Les bouleversements climatiques apparaissent comme l’une des principales raisons de cette hausse des coûts puisque la sécheresse et les inondations ont des répercussions sur les récoltes de maïs ou de blé destinées à approvisionner le bétail. Lorsque leur nourriture s’avère plus difficile à produire, la viande devient moins abordable.

Une facture élevée 

On apprenait récemment qu’un «cartel du bœuf» aurait peut-être sévi au Québec. Une avocate d’Option consommateurs a demandé à la Cour supérieure d’accepter une action collective en ce sens.

On ne sait pas encore quel rôle ce cartel aurait joué sur la hausse des prix, mais il n’en demeure pas moins que les changements climatiques sont un facteur non négligeable, selon le Dr Sylvain Charlebois, directeur du Laboratoire des sciences analytiques en agroalimentaire de l’Université Dalhousie, à Halifax.

«Le facteur premier, ce sont les farines. Dans certaines cultures, cela représente entre 40 et 50% des coûts de production. Nourrir les animaux est un facteur très important», précise-t-il.

Selon des données de Statistique Canada sur l’Indice des prix à la consommation publiées en février 2022, le prix de la viande a augmenté de 11,7% en un an.

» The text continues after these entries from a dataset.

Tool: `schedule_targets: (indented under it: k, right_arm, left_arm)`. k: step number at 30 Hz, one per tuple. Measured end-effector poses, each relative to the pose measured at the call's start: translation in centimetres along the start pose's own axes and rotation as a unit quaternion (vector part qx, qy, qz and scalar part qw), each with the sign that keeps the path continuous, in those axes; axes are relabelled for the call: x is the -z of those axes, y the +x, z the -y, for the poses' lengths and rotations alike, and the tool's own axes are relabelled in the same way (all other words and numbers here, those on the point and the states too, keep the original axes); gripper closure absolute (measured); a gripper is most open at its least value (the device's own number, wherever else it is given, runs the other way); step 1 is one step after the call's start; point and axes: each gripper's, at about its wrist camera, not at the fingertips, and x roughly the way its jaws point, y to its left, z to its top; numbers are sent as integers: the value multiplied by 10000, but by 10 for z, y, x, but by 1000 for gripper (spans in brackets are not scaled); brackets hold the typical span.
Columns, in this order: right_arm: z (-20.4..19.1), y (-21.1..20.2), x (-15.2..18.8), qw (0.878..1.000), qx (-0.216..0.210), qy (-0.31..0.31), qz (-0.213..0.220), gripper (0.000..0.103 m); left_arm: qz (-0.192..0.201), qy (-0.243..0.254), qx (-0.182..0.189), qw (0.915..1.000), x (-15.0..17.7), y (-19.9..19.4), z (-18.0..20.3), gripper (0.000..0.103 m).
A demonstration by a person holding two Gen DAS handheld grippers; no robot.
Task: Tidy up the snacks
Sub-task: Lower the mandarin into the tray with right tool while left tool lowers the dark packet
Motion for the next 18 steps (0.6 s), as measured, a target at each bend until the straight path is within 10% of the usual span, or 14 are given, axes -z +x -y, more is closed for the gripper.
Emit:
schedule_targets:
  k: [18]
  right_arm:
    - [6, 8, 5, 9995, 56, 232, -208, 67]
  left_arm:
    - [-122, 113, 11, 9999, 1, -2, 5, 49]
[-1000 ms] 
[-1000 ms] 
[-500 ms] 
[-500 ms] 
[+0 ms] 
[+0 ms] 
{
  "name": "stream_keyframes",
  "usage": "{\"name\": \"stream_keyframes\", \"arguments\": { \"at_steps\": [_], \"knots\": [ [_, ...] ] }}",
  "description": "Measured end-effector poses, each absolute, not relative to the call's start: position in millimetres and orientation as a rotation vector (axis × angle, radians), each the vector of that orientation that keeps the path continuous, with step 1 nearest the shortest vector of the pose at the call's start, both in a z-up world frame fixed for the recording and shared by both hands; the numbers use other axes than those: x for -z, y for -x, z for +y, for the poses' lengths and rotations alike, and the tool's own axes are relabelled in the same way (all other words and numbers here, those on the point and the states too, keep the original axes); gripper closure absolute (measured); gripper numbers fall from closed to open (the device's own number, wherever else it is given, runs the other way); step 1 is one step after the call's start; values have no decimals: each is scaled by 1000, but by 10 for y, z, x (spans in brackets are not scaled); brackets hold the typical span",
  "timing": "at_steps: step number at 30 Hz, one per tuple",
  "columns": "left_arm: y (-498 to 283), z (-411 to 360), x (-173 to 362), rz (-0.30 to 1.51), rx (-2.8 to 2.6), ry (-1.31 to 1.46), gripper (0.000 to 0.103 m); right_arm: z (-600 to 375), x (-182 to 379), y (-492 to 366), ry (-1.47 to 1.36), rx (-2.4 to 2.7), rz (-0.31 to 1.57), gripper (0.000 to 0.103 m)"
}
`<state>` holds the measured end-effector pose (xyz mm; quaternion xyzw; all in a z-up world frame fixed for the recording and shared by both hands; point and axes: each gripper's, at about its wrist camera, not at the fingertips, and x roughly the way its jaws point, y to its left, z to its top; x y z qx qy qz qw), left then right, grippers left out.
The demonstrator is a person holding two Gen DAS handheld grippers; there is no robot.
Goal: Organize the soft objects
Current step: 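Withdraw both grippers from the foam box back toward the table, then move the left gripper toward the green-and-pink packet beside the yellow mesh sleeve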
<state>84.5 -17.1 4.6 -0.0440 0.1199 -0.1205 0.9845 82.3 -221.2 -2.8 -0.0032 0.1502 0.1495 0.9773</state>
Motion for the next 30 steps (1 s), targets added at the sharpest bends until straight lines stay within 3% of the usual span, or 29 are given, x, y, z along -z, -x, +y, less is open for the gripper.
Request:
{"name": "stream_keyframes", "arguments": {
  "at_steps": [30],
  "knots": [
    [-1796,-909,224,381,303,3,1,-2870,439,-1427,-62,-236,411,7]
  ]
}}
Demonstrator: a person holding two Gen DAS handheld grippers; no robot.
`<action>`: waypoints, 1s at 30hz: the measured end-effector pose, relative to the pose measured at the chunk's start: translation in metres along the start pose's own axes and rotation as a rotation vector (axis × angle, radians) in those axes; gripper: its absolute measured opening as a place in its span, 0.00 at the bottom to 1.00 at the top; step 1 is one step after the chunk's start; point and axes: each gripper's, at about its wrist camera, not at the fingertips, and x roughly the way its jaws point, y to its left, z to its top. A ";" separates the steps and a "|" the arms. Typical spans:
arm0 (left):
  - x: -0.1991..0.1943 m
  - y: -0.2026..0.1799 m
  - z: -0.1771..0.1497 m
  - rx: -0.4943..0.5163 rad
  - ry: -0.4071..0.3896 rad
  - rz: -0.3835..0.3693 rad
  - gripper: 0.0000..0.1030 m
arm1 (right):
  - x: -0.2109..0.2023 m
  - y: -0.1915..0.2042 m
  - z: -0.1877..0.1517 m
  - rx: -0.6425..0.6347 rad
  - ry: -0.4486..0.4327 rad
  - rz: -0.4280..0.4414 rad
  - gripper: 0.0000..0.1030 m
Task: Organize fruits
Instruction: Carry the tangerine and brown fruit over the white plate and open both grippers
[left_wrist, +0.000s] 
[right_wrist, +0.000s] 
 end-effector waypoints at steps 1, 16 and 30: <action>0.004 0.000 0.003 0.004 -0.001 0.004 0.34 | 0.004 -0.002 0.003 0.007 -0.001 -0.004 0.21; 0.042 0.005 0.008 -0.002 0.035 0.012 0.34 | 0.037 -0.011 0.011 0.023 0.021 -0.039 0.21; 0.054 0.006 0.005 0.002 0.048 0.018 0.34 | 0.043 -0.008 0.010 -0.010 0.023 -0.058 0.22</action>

Ceux des denrées achetées en magasin ont progressé d’un peu plus de 7%.

Tom Imler, étudiant à l’Université du Québec à Montréal, consomme quatre fois moins de viande qu’auparavant.

Augustin de Baudinière

Tom Imler, étudiant à l’Université du Québec à Montréal, consomme quatre fois moins de viande qu’auparavant.

Face à ce constat, Tom Imler, étudiant à l’Université du Québec à Montréal, a changé ses habitudes. «Je me suis rendu compte que mon panier alimentaire me coûtait plus cher, donc qu’il fallait que je baisse les coûts. Il fallait choisir, que ce soit pour mon portefeuille ou pour ma conscience écologique», déclare-t-il. Alors que le jeune homme ingérait de la viande tous les jours, il en mange désormais deux fois par semaine et s’assure de sa qualité et de sa provenance. 

De nouvelles solutions 

Si la santé importe aux consommateurs, l’environnement et le bien-être animal les préoccupent moins au moment de se procurer de la viande. Son succès demeure principalement affecté par son tarif.

Certains individus se tournent donc parfois vers les protéines végétales, dont le prix reste plutôt stable. Ce mouvement n’est toutefois pas généralisé selon le Dr Charlebois. «Les gens continuent quand même à acheter des produits animaliers. L’aspect de l’abordabilité influence les consommateurs de plus en plus. Ils recherchent d’autres options, que ce soit au niveau des protéines végétales ou même des fruits de mer et du poisson.»

Sidney Bhalla est, quant à elle, devenue végétarienne. L’aide-bibliothécaire estime être en meilleure santé depuis. Lorsqu’elle a effectué sa transition alimentaire, elle s’est inscrite à un jardin communautaire verdunois pour y faire pousser des légumes et des fruits pour les cuisiner. «J’ai remarqué qu’avec le jaquier, je pouvais remplacer la viande. Ça a le même goût que du porc effiloché. Je mets un peu d’épices jamaïcaines dedans ou des ananas. Ça donne un très bon plat sans la souffrance animale. Il y a beaucoup d’alternatives maintenant.»

«Je pense que les consommateurs gagnent dans tout ça. Malgré les coûts, ils ont plus de choix. Pendant des années, il n’y en avait vraiment pas beaucoup. Les gens sont plus éduqués sur la protéine qu’avant. Ils sont plus à l’affût des effets de leurs décisions alimentaires», conclut le Dr Charlebois.